EXAMPLES Although this invention is demonstrated in detail based on an Example, this invention is not limited to these Examples.
[Synthesis of transition metal complexes]
[Production Example 1]
According to polymerization example 4 of WO 2014/050817, (8-octamethylfluoren-12′-yl- (2- (adamantan-1-yl) -8-methyl-3,3b, 4,5,6, 7,7a, 8-octahydrocyclopenta [a] indene)) zirconium dichloride was synthesized. This compound is also referred to as “catalyst (a)”.

[Production Example 2]
With reference to the production example of the catalyst (a), (8- (2,3,6,7-tetramethylfluorene) -12'-yl- (2- (adamantan-1-yl) -8-methyl- 3,3b, 4,5,6,7,7a, 8-octahydrocyclopenta [a] indene)) zirconium dichloride was synthesized. This compound is also referred to as “catalyst (b)”.

[Production Example 3]
According to Journal of Organometallic Chem. 288 (1985), pp. 63-37, European Patent Application Publication No. 0320762 and Examples, Dimethylsilylene-bis {1- (2-n-propyl-4-phenane) Tolylindenyl)} zirconium dichloride was synthesized. This compound is also referred to as “catalyst (c)”.

[Production Example 4]
According to Production Example 3, dimethylsilylene-bis {1- (2-n-propyl-4-phenanthrylindenyl)} hafnium dichloride was synthesized. This compound is also referred to as “catalyst (d)”.

[Polymerization Example 1] 1-butene / propylene copolymer A magnetic stirrer was placed in a Schlenk tube that had been thoroughly dried and purged with nitrogen, and 2.0 μmol of catalyst (a) was added as a metallocene compound, and a suspension of modified methylaluminoxane was prepared. 300 equivalents to the catalyst (a) (n-hexane solvent, 0.60 mmol in terms of aluminum atom) are added at room temperature with stirring, and then heptane is added in such an amount that the catalyst (a) is 1 μmol / mL, A catalyst solution was prepared.

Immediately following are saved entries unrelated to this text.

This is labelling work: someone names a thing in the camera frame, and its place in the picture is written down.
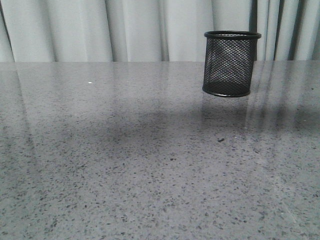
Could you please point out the black mesh pen holder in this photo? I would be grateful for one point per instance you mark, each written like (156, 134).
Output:
(229, 62)

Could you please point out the light grey curtain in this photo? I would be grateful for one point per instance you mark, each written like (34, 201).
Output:
(152, 30)

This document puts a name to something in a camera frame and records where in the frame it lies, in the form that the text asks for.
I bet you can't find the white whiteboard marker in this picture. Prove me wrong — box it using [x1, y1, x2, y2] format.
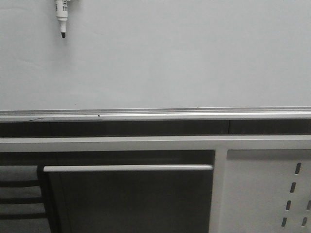
[54, 0, 69, 38]

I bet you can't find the white whiteboard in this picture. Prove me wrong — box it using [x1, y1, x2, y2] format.
[0, 0, 311, 110]

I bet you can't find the dark cabinet door panel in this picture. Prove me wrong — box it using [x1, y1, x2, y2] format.
[43, 165, 213, 233]

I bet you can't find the white perforated side panel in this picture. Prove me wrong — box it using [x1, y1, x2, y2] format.
[218, 150, 311, 233]

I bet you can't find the white desk frame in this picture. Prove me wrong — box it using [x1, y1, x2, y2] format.
[0, 135, 311, 233]

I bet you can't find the aluminium whiteboard tray rail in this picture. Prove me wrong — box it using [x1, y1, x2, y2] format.
[0, 107, 311, 123]

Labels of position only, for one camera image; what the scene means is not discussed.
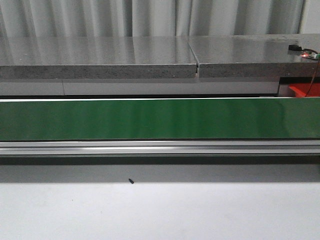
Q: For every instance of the right grey stone slab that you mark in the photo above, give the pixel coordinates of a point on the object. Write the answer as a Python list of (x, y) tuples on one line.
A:
[(265, 55)]

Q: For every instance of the aluminium conveyor frame rail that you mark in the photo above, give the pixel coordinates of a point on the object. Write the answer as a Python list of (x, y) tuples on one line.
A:
[(291, 147)]

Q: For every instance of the grey stone slab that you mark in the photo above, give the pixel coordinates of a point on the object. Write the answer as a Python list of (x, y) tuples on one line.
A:
[(97, 58), (265, 55)]

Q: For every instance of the small black device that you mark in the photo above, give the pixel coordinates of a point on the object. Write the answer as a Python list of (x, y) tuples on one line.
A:
[(294, 47)]

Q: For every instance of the grey pleated curtain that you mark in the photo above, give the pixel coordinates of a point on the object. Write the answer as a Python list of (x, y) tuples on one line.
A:
[(141, 18)]

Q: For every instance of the red plastic bin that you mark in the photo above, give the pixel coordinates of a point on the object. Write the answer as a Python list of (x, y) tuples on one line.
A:
[(302, 90)]

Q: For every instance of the left grey stone slab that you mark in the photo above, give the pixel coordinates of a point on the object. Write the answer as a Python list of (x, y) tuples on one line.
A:
[(97, 58)]

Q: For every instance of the green conveyor belt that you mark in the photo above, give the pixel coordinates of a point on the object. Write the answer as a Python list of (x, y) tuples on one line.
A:
[(146, 119)]

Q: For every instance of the circuit board with red light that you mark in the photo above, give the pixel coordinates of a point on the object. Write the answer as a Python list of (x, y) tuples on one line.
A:
[(310, 54)]

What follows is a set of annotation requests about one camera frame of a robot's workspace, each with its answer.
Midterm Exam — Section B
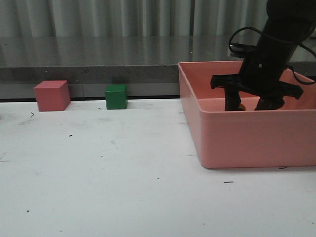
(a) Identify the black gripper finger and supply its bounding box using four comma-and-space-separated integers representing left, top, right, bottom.
255, 97, 284, 111
224, 88, 241, 111

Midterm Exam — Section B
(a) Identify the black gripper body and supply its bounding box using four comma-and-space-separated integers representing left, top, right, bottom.
210, 44, 303, 99

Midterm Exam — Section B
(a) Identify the pink plastic bin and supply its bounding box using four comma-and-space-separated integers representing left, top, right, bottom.
178, 61, 316, 168

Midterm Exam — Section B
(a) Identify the green cube right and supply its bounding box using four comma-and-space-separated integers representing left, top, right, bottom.
105, 84, 127, 110

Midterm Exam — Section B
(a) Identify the pink cube at back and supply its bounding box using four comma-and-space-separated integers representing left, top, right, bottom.
34, 80, 71, 112

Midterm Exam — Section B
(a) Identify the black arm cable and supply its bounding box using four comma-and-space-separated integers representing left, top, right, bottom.
228, 26, 316, 85

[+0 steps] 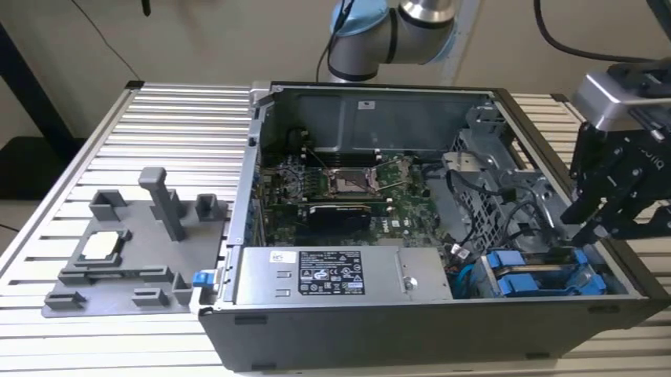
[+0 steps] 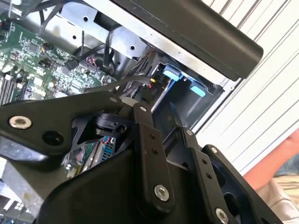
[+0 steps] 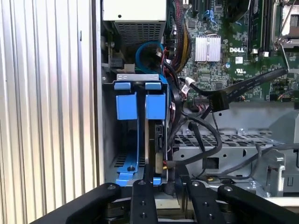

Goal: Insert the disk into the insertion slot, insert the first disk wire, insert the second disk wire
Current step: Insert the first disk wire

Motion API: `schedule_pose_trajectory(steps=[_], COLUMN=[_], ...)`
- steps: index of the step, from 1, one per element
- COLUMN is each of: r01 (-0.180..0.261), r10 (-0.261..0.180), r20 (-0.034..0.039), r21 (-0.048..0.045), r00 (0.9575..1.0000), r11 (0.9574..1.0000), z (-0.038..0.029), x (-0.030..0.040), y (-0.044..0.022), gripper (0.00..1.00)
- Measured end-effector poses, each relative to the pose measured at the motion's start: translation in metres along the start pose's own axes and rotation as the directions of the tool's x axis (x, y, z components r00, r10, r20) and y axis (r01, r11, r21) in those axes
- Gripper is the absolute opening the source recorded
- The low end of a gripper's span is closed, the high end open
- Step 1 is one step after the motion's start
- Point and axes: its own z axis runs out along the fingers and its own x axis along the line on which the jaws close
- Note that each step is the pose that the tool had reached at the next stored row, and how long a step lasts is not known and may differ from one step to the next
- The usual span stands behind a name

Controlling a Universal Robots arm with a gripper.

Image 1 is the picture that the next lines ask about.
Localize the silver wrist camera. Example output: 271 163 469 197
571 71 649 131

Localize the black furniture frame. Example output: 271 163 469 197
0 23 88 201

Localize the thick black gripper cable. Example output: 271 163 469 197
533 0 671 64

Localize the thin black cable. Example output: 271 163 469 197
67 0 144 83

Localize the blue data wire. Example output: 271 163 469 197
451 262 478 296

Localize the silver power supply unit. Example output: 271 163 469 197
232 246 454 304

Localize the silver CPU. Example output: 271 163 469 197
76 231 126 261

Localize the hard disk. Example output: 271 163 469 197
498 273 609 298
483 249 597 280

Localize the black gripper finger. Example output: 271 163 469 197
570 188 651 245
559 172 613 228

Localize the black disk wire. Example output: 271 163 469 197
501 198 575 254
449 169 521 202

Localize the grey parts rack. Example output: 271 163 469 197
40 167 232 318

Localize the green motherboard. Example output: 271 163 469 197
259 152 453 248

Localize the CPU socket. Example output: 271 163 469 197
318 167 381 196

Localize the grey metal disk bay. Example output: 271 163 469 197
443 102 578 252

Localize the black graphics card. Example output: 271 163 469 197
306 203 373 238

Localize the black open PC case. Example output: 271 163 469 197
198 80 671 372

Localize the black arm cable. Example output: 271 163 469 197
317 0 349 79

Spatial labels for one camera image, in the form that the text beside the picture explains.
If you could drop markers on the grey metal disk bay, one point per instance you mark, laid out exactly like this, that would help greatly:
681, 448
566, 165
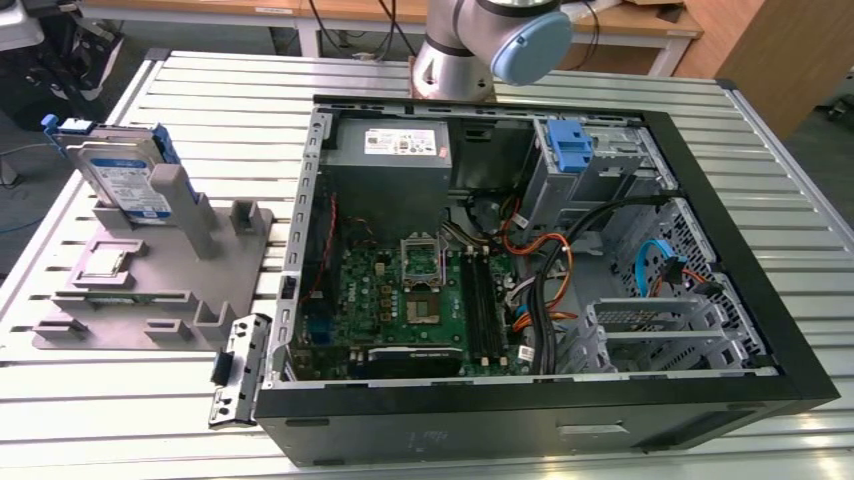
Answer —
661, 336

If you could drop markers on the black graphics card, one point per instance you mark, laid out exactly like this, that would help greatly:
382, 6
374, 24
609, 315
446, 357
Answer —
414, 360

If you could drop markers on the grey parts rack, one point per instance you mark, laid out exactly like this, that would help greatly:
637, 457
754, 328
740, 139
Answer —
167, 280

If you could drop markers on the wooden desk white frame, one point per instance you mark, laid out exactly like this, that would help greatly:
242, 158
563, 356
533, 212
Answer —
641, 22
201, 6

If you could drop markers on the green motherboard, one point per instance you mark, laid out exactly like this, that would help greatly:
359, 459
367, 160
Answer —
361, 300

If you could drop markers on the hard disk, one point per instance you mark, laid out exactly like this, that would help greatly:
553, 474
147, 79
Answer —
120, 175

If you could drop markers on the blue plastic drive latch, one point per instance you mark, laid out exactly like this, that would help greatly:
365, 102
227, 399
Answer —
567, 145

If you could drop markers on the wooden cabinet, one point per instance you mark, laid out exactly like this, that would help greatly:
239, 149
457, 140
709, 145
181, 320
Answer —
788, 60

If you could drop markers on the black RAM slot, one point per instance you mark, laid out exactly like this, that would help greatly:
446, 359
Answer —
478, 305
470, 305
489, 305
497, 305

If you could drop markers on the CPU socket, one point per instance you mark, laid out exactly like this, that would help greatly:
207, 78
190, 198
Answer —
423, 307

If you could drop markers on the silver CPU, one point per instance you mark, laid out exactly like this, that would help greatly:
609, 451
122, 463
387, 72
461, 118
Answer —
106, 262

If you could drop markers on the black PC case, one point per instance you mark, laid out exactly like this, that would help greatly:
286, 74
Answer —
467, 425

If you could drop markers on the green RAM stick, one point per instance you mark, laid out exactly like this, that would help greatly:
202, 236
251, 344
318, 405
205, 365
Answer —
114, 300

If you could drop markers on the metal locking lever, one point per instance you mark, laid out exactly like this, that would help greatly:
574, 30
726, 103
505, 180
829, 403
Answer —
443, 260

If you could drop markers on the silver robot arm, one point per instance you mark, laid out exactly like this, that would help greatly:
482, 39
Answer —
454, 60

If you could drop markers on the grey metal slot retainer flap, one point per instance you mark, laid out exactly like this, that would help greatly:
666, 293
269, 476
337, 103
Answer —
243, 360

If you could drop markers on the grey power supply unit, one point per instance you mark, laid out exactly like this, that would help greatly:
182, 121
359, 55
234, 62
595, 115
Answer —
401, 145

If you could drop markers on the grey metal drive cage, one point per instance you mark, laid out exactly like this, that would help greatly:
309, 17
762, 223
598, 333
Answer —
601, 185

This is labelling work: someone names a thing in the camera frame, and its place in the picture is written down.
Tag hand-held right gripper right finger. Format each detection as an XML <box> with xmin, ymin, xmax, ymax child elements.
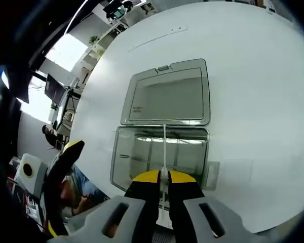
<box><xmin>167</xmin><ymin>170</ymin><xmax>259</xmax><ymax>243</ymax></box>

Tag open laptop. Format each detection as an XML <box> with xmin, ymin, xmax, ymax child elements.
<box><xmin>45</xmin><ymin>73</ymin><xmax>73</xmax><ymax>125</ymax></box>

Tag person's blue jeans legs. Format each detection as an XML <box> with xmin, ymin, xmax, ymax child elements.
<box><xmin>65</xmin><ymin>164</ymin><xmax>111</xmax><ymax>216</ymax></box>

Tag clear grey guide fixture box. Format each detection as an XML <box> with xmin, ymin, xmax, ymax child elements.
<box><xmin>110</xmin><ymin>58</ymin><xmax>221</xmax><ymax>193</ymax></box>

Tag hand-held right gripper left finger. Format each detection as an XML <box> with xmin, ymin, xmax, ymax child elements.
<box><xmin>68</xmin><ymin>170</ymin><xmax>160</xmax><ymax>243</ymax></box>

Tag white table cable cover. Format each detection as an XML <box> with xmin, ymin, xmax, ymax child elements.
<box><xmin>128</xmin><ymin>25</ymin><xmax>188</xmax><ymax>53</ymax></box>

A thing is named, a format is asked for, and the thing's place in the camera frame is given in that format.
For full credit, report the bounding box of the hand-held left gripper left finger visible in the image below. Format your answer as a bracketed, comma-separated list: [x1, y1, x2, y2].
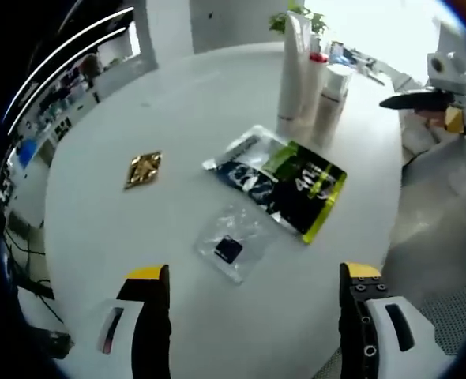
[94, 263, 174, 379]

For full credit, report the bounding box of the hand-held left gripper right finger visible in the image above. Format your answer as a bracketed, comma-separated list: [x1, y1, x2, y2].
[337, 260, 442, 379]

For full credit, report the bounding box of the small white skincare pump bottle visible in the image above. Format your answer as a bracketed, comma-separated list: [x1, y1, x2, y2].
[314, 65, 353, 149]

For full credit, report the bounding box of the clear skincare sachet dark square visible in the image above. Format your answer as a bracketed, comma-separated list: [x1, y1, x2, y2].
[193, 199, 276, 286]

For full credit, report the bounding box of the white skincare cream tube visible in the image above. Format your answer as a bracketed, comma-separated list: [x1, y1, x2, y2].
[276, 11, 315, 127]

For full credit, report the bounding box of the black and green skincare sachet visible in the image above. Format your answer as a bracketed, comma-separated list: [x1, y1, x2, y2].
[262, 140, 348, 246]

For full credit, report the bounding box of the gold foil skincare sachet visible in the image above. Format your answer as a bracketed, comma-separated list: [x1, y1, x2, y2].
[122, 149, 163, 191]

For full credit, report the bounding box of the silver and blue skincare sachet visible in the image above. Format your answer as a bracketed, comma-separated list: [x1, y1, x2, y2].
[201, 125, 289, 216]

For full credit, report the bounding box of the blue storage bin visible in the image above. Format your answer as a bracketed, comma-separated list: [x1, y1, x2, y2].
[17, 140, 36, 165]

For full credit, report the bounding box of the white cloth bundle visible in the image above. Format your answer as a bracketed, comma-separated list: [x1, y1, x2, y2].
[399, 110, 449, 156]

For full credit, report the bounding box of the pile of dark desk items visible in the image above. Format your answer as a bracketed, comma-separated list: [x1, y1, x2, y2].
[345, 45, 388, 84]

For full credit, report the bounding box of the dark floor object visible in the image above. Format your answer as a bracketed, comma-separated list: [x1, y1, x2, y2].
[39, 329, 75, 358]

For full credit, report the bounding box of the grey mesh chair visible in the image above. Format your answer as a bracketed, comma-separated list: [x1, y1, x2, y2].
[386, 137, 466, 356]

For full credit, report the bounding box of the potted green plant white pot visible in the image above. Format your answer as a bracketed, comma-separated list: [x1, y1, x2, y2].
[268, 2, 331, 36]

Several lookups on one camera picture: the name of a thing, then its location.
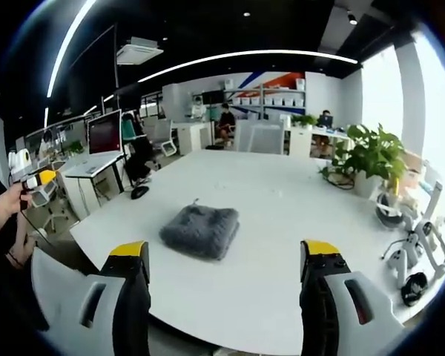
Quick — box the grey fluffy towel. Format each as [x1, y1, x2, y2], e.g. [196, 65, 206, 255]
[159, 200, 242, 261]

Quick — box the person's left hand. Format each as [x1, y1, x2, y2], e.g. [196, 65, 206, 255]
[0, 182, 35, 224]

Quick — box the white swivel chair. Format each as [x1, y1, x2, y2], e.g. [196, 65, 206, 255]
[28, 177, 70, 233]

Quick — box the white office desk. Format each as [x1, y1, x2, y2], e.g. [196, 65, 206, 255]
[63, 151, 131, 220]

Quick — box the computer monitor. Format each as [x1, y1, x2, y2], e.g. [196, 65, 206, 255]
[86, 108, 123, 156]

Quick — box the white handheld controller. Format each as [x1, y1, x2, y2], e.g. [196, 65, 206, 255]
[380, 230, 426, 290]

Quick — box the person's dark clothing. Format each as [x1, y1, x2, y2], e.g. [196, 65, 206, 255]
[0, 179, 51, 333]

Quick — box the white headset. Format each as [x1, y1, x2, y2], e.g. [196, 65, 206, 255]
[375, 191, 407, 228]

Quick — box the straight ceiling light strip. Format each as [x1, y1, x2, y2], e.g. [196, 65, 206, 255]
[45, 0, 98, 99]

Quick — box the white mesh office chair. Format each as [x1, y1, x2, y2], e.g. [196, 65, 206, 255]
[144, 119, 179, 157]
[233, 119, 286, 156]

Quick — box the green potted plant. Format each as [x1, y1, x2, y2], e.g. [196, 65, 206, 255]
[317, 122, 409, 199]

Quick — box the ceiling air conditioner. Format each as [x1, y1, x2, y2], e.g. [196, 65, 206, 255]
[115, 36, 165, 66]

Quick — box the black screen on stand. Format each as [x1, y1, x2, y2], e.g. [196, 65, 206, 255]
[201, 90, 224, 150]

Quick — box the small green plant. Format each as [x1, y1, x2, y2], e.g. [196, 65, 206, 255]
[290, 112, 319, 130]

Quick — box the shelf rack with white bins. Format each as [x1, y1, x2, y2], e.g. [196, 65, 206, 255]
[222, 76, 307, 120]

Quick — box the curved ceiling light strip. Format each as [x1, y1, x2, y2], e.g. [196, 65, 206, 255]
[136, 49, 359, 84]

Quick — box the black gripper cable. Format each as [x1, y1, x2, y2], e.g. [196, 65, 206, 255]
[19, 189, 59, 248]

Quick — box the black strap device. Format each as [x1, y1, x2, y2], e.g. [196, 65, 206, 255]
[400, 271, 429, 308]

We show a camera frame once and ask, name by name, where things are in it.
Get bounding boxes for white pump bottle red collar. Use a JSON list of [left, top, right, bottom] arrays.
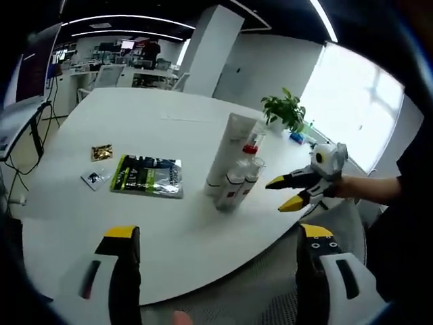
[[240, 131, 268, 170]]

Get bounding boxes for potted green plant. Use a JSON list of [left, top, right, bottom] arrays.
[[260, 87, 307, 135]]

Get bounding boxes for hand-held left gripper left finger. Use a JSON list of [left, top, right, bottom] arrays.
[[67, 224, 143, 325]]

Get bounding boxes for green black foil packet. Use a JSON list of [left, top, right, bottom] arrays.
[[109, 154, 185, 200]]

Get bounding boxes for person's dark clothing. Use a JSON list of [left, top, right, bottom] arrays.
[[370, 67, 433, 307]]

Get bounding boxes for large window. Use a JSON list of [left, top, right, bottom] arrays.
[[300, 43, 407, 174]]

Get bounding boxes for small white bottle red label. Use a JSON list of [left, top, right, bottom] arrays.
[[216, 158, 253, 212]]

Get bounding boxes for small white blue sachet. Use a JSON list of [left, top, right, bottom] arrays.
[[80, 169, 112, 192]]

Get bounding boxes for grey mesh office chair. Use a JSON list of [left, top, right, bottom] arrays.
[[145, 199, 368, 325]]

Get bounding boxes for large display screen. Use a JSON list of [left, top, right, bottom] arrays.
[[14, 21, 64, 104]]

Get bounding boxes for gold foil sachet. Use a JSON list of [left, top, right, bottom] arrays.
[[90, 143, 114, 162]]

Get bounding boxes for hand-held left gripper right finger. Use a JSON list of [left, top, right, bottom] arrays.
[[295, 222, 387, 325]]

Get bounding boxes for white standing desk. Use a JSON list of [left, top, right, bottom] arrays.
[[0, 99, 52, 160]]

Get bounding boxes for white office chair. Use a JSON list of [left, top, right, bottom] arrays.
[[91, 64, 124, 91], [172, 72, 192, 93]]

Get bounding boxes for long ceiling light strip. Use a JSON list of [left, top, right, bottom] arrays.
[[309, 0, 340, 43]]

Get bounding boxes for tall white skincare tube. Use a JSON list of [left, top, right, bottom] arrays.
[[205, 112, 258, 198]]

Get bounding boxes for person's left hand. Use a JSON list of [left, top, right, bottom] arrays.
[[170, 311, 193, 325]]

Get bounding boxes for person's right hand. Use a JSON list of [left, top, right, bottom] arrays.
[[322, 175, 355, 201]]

  A SUS autoclave with an internal volume of 1,500 ml sufficiently dried and purged with nitrogen was charged with 500 mL of heptane as a polymerization solvent and 1.5 mL of a hexane solution of triisobutylaluminum (Al = 0.5 M, 0.75 mmol), Next, 180 g of 1-butene was added while stirring at 850 rpm, and then the temperature was raised to a polymerization temperature of 60 ° C. After adding 8.9 NmL of hydrogen at that temperature, nitrogen was added until the internal pressure of the autoclave reached 0.59 MPaG, and further pressurized with propylene until the total pressure reached 0.6 MPaG.

  The autoclave was charged with the catalyst solution prepared above to start polymerization, and propylene was supplied so as to maintain a total pressure of 0.6 MPaG until the polymerization was stopped, and methanol was added 28 minutes after the start of the polymerization to stop the polymerization. .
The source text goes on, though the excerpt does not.